Records from a dataset
——————
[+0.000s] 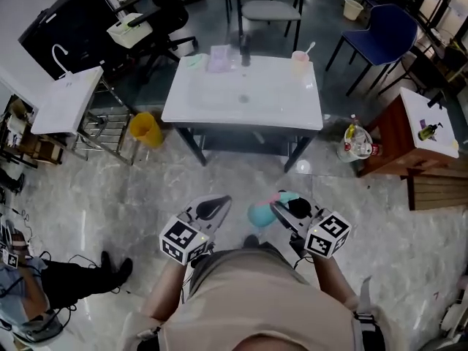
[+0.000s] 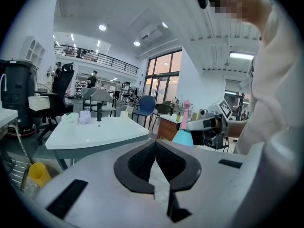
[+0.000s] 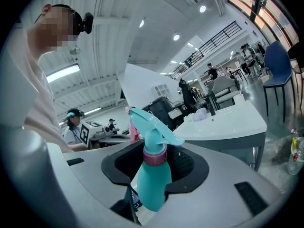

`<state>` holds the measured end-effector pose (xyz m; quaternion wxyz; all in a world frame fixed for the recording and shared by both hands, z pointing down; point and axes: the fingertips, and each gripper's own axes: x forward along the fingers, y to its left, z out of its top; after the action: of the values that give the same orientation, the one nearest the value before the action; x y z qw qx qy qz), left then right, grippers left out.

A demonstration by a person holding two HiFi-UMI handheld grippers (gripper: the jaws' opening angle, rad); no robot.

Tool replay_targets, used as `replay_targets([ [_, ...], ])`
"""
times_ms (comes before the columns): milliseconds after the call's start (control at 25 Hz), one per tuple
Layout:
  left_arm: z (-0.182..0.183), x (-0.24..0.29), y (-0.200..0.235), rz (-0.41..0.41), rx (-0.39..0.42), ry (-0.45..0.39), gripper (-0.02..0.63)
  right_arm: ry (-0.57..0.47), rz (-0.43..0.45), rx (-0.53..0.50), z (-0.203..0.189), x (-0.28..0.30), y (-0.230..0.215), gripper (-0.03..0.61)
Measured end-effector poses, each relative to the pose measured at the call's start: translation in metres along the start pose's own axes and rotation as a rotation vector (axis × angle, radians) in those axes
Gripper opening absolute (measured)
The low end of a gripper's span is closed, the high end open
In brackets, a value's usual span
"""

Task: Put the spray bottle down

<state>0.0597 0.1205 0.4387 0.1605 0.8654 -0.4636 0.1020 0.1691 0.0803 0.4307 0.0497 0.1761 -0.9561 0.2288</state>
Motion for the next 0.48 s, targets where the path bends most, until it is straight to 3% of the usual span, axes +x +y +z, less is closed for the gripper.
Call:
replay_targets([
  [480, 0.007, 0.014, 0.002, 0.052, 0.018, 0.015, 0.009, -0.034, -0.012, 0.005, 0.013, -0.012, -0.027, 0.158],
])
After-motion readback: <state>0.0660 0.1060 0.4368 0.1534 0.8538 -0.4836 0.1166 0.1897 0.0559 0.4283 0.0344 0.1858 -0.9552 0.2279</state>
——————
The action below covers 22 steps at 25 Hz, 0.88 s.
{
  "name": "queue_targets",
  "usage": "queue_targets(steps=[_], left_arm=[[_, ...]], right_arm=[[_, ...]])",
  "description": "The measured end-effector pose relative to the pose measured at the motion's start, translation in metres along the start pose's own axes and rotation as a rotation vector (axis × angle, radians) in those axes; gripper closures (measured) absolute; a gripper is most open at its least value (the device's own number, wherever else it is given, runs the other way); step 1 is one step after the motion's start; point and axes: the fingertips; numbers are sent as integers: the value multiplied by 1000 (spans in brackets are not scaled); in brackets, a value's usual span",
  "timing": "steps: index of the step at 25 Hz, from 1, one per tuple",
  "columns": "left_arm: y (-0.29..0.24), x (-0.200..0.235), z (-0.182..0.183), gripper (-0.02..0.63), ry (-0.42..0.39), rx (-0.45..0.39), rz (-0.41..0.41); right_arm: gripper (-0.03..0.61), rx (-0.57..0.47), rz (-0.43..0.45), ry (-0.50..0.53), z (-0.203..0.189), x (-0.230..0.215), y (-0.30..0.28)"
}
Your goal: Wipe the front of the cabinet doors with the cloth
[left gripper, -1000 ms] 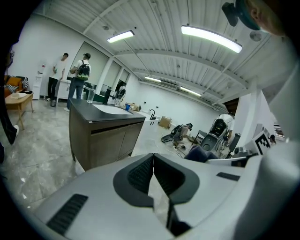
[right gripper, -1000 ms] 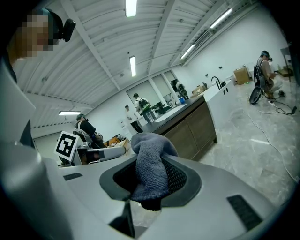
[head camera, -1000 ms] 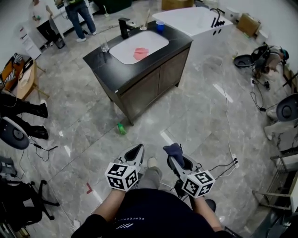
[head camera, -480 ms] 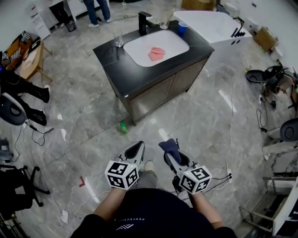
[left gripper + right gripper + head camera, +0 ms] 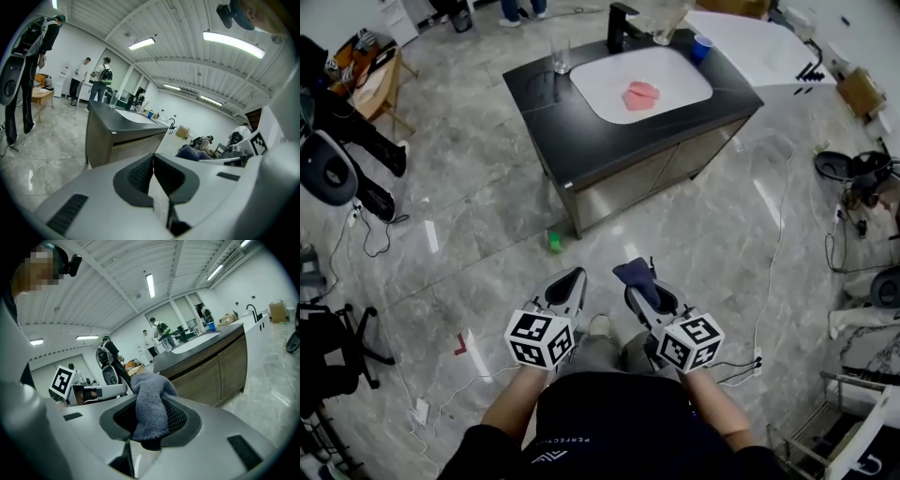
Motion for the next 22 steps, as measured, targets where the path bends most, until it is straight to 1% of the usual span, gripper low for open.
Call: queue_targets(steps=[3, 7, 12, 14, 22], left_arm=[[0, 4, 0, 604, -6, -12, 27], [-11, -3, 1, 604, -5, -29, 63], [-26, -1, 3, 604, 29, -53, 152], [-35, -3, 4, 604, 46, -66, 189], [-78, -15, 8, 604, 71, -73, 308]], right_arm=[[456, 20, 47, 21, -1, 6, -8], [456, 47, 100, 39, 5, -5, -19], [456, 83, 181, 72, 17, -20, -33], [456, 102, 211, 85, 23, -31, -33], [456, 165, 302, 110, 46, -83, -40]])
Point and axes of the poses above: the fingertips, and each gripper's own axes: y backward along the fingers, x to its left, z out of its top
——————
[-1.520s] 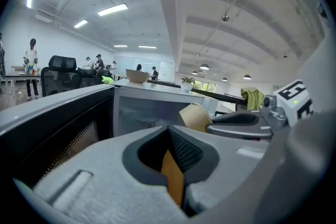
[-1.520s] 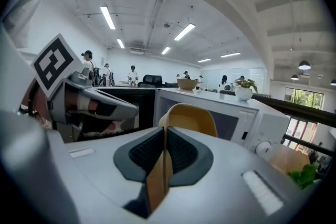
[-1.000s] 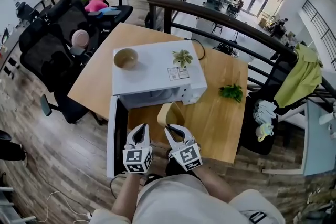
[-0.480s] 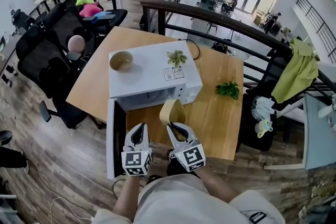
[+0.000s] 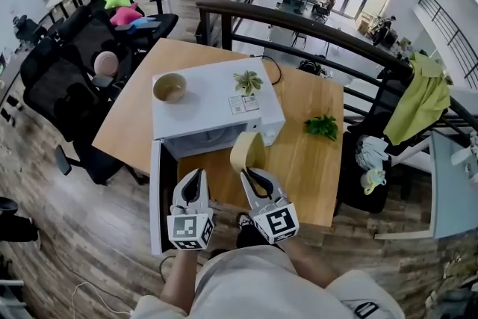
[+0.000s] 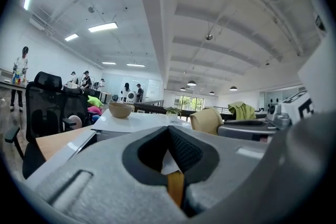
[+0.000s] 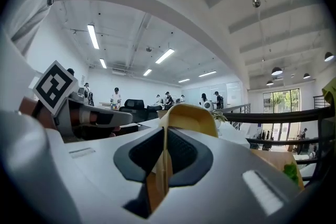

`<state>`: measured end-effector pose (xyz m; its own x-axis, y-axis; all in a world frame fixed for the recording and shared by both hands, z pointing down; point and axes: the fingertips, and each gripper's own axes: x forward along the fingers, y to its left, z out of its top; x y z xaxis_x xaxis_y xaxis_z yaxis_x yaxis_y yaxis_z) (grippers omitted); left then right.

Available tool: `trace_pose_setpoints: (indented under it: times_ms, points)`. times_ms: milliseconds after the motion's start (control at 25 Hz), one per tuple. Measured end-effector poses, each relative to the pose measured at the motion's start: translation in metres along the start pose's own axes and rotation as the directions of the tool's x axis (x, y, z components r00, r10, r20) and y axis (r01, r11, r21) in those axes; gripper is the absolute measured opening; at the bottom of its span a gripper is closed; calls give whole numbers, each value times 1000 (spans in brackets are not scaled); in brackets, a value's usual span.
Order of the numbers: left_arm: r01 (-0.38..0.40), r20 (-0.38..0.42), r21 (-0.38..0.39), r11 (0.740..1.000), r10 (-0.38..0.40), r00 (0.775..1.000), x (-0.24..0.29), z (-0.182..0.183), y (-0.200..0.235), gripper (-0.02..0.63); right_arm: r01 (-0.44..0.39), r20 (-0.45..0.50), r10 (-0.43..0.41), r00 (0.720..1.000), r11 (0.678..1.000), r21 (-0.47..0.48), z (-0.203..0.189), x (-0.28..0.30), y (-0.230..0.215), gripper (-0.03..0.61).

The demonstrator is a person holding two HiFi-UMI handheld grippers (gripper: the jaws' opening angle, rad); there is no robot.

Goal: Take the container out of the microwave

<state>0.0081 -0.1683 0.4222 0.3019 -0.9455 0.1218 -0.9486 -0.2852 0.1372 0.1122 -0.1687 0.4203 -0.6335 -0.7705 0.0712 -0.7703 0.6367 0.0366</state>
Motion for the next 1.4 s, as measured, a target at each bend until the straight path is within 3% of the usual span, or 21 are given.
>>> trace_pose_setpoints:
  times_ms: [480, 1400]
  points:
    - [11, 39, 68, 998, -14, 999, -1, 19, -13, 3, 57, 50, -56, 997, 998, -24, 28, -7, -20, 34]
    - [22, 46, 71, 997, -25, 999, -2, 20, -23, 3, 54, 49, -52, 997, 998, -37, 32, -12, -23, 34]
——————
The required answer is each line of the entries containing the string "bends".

#### [EXERCISE OUTPUT]
Motion for the next 0.48 s, targets where the path bends most, until it is straight to 3% of the usual span, axes +x +y +z, less is closed for the gripper.
Motion for the next 22 steps, as measured, targets where the path bends most, until it is straight to 1% of the usual span, gripper low for open.

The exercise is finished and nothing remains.